- **Problem description**: Please find all lines containing "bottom" in the listing below and copy them.

- **Recorded information**:
Content starts
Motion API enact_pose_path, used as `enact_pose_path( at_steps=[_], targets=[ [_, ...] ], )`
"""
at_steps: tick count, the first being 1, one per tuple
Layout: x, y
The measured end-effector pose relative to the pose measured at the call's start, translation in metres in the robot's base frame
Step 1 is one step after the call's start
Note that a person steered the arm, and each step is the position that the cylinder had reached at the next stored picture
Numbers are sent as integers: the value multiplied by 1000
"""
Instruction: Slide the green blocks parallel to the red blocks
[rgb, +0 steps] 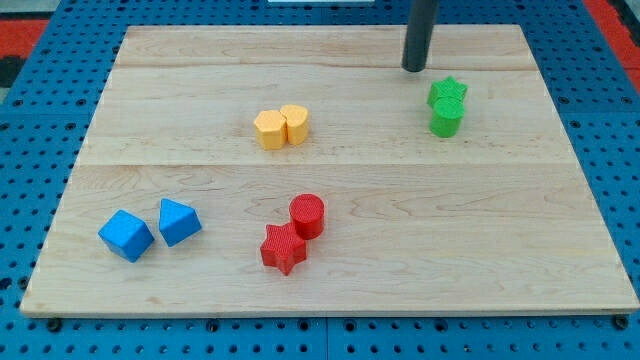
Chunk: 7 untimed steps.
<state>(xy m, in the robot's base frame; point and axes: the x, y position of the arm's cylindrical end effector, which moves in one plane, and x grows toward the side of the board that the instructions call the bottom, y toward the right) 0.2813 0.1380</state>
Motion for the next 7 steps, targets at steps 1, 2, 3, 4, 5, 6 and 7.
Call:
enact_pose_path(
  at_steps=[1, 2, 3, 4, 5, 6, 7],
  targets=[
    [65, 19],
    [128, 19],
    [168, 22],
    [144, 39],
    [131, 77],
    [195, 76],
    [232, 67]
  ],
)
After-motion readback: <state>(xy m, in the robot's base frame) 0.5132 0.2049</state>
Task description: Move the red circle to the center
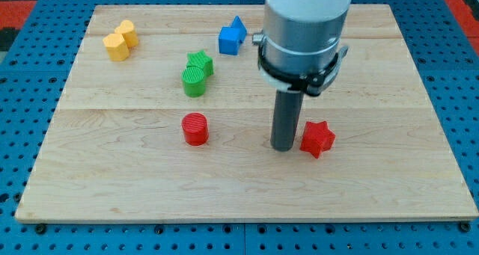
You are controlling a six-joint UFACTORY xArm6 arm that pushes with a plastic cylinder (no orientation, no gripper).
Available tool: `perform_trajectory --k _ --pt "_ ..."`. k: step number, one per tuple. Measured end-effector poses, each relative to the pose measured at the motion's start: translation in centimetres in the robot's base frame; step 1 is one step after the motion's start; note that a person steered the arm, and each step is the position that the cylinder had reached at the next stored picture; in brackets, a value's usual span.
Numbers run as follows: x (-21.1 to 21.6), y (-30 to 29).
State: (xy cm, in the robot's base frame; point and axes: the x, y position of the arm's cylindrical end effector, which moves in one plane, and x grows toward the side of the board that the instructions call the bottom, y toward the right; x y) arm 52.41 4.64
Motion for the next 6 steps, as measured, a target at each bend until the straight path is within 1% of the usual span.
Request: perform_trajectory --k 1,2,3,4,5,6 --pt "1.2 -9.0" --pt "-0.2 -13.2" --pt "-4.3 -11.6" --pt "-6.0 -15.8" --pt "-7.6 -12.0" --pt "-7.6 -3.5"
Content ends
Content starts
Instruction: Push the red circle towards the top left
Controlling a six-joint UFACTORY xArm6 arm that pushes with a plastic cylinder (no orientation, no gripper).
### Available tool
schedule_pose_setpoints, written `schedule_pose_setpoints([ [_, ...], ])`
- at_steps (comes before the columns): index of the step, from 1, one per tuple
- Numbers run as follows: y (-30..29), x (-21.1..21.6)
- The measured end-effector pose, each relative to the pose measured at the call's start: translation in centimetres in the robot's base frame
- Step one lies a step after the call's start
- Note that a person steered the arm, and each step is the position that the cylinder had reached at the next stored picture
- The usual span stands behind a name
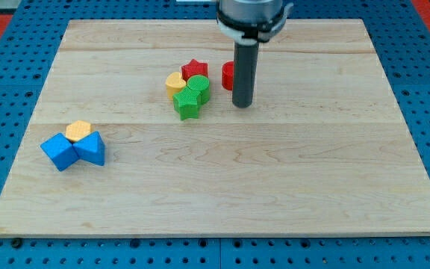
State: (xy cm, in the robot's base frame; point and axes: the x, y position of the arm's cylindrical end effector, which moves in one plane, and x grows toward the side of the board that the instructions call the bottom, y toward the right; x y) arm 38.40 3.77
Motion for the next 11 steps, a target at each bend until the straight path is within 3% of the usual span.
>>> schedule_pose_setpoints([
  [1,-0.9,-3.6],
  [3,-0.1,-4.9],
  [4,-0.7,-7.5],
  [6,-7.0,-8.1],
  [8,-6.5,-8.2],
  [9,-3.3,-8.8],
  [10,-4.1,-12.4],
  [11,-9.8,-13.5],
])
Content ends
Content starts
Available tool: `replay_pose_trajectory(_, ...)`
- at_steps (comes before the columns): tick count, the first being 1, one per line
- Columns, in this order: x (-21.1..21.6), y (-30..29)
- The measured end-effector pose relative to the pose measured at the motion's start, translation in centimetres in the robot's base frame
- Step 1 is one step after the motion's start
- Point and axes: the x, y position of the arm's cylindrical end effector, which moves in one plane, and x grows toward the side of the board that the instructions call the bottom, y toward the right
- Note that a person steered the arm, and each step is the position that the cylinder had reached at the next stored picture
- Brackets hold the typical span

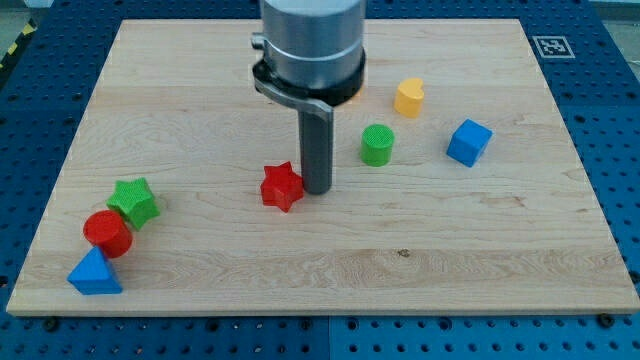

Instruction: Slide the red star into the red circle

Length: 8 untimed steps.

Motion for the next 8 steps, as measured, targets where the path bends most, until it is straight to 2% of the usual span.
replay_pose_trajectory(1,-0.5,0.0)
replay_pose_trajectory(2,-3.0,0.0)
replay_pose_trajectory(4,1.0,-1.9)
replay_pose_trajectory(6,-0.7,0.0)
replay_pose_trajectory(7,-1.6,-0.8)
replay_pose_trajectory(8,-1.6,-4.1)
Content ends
- **Exercise answer**:
<state>(xy m, in the robot's base frame; point and axes: the x, y position of the arm's cylindrical end effector, which moves in one plane, and x grows toward the side of the board that the instructions call the bottom, y toward the right) 0.2813 0.1380</state>
State: (xy cm, in the robot's base frame; point and axes: the x, y position of the arm's cylindrical end effector, which moves in one plane, and x grows toward the side of the board that the instructions call the bottom, y toward the right; x y) arm 52.41 4.64
State: (xy cm, in the robot's base frame; point and axes: the x, y position of the arm's cylindrical end effector, which moves in one plane, and x grows toward the side of the board that the instructions call the bottom, y toward the right; x y) arm 38.40 3.77
- Point and axes: the x, y position of the arm's cylindrical end effector, which moves in one plane, and x grows toward the side of the board that the instructions call the bottom, y toward the right

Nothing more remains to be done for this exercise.